Requirement: Please repeat every line below exactly, from the first to the last.

§ §

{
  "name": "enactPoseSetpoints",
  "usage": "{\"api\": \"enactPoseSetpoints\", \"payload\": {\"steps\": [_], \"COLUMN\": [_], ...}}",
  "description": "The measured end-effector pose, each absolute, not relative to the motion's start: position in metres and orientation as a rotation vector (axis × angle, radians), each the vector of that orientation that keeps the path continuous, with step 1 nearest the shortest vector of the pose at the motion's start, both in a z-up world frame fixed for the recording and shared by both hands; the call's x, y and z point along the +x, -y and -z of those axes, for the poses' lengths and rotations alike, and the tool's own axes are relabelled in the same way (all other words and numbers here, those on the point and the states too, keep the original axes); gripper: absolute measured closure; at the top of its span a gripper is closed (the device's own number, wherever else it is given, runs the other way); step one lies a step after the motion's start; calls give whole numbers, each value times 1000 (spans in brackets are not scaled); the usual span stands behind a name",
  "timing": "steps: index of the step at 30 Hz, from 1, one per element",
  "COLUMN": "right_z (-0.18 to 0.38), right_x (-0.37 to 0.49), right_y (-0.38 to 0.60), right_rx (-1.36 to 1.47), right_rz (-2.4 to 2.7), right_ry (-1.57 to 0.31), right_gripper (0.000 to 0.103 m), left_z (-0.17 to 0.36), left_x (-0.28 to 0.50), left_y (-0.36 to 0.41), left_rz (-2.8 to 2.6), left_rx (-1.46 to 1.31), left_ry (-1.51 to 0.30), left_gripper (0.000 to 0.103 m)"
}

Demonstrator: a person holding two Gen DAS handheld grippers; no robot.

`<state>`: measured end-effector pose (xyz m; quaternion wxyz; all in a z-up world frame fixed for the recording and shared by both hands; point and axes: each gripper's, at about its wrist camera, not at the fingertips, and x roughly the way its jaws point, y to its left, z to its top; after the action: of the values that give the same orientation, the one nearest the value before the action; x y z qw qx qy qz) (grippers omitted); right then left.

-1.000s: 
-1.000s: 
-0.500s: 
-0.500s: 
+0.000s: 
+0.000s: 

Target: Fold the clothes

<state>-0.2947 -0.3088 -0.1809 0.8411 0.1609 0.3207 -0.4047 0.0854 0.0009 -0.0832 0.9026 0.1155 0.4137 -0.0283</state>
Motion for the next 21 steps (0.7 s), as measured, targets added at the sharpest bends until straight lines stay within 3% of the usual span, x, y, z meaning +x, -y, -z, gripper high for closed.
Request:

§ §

The answer:
{
  "name": "enactPoseSetpoints",
  "usage": "{\"api\": \"enactPoseSetpoints\", \"payload\": {\"steps\": [_], \"COLUMN\": [_], ...}}",
  "description": "The measured end-effector pose, each absolute, not relative to the motion's start: position in metres and orientation as a rotation vector (axis × angle, radians), each the vector of that orientation that keeps the path continuous, with step 1 nearest the shortest vector of the pose at the motion's start, both in a z-up world frame fixed for the recording and shared by both hands; the call's x, y and z point along the +x, -y and -z of those axes, for the poses' lengths and rotations alike, and the tool's own axes are relabelled in the same way (all other words and numbers here, those on the point and the states too, keep the original axes); gripper: absolute measured closure; at the top of its span a gripper is closed (the device's own number, wherever else it is given, runs the other way); step one lies a step after the motion's start; calls give whole numbers, each value times 1000 (spans in brackets are not scaled); the usual span stands behind a name",
  "timing": "steps: index of the step at 30 Hz, from 1, one per element",
  "COLUMN": "right_z (-0.18 to 0.38), right_x (-0.37 to 0.49), right_y (-0.38 to 0.60), right_rx (-1.36 to 1.47), right_rz (-2.4 to 2.7), right_ry (-1.57 to 0.31), right_gripper (0.000 to 0.103 m), left_z (-0.17 to 0.36), left_x (-0.28 to 0.50), left_y (-0.36 to 0.41), left_rz (-2.8 to 2.6), left_rx (-1.46 to 1.31), left_ry (-1.51 to 0.30), left_gripper (0.000 to 0.103 m)"
}

Demonstrator: a person holding two Gen DAS handheld grippers; no robot.

`<state>`: measured end-effector pose (xyz m; quaternion wxyz; all in a z-up world frame fixed for the recording and shared by both hands; point and axes: each gripper's, at about its wrist camera, not at the fingertips, and x roughly the way its jaws point, y to its left, z to its top; after the action: of the values that give the same orientation, the one nearest the value before the action; x y z qw qx qy qz) (grippers omitted); right then left.

-1.000s: 
-1.000s: 
-0.500s: 
-0.500s: 
+0.000s: 
+0.000s: 

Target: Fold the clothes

<state>-0.2947 -0.3088 -0.1809 0.8411 0.1609 0.3207 -0.4047 0.0854 0.0009 -0.0832 0.9026 0.1155 0.4137 -0.0283</state>
Motion for the next 21 steps (0.7 s), as measured, targets added at the sharpest bends until straight lines stay within 3% of the usual span, x, y, z meaning +x, -y, -z, gripper high for closed.
Request:

The exercise is done.